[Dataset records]

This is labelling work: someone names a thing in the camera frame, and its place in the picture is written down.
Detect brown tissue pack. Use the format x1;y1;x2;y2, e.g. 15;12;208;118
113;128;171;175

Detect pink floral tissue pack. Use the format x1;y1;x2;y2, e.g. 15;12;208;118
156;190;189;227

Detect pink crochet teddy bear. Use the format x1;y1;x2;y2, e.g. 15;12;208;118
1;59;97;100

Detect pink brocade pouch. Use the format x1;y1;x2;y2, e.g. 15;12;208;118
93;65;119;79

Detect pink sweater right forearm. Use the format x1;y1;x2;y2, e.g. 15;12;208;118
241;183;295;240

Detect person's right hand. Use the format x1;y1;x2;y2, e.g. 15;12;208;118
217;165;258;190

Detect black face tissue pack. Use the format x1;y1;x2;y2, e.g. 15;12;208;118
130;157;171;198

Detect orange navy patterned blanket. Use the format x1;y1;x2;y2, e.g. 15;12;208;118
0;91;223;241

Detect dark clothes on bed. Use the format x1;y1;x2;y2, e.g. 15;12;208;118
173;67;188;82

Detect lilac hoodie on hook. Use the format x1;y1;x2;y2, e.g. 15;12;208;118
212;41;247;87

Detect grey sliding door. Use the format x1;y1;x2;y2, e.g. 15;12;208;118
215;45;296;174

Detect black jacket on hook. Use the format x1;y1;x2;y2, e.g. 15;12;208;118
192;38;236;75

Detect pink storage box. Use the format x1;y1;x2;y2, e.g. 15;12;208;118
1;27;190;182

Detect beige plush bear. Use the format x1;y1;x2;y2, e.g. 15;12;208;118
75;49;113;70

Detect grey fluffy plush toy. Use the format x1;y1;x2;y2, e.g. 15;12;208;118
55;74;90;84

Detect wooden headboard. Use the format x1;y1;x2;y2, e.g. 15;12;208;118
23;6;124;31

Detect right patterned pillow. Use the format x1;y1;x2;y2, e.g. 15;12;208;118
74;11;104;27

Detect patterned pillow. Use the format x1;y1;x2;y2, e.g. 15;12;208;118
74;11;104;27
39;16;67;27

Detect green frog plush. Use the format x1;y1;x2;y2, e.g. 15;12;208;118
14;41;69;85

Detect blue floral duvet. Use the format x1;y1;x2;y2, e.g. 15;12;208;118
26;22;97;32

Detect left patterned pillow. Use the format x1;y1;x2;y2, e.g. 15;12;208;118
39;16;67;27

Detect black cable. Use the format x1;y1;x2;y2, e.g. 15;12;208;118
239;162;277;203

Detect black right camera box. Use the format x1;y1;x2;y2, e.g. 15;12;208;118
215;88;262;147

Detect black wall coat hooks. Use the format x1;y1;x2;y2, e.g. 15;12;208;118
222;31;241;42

What is needed:
Nothing is to be left out; every record above must be repeated exactly.

Answer to the exercise:
This is labelling work: someone names a thing in the camera frame, and its place in the picture is written down.
Detect brown tissue pack. Use the format x1;y1;x2;y2, e.g. 15;12;208;118
113;128;171;175

Detect pink floral tissue pack. Use the format x1;y1;x2;y2, e.g. 15;12;208;118
156;190;189;227

Detect pink crochet teddy bear. Use the format x1;y1;x2;y2, e.g. 15;12;208;118
1;59;97;100

Detect pink brocade pouch. Use the format x1;y1;x2;y2, e.g. 15;12;208;118
93;65;119;79

Detect pink sweater right forearm. Use the format x1;y1;x2;y2, e.g. 15;12;208;118
241;183;295;240

Detect person's right hand. Use the format x1;y1;x2;y2, e.g. 15;12;208;118
217;165;258;190

Detect black face tissue pack. Use the format x1;y1;x2;y2, e.g. 15;12;208;118
130;157;171;198

Detect orange navy patterned blanket. Use the format x1;y1;x2;y2, e.g. 15;12;208;118
0;91;223;241

Detect dark clothes on bed. Use the format x1;y1;x2;y2, e.g. 15;12;208;118
173;67;188;82

Detect lilac hoodie on hook. Use the format x1;y1;x2;y2, e.g. 15;12;208;118
212;41;247;87

Detect grey sliding door. Use the format x1;y1;x2;y2, e.g. 15;12;208;118
215;45;296;174

Detect black jacket on hook. Use the format x1;y1;x2;y2, e.g. 15;12;208;118
192;38;236;75

Detect pink storage box. Use the format x1;y1;x2;y2, e.g. 15;12;208;118
1;27;190;182

Detect beige plush bear. Use the format x1;y1;x2;y2, e.g. 15;12;208;118
75;49;113;70

Detect grey fluffy plush toy. Use the format x1;y1;x2;y2, e.g. 15;12;208;118
55;74;90;84

Detect wooden headboard. Use the format x1;y1;x2;y2, e.g. 15;12;208;118
23;6;124;31

Detect right patterned pillow. Use the format x1;y1;x2;y2, e.g. 15;12;208;118
74;11;104;27

Detect patterned pillow. Use the format x1;y1;x2;y2, e.g. 15;12;208;118
74;11;104;27
39;16;67;27

Detect green frog plush. Use the format x1;y1;x2;y2, e.g. 15;12;208;118
14;41;69;85

Detect blue floral duvet. Use the format x1;y1;x2;y2, e.g. 15;12;208;118
26;22;97;32

Detect left patterned pillow. Use the format x1;y1;x2;y2, e.g. 15;12;208;118
39;16;67;27

Detect black cable. Use the format x1;y1;x2;y2, e.g. 15;12;208;118
239;162;277;203

Detect black right camera box. Use the format x1;y1;x2;y2, e.g. 15;12;208;118
215;88;262;147

Detect black wall coat hooks. Use the format x1;y1;x2;y2, e.g. 15;12;208;118
222;31;241;42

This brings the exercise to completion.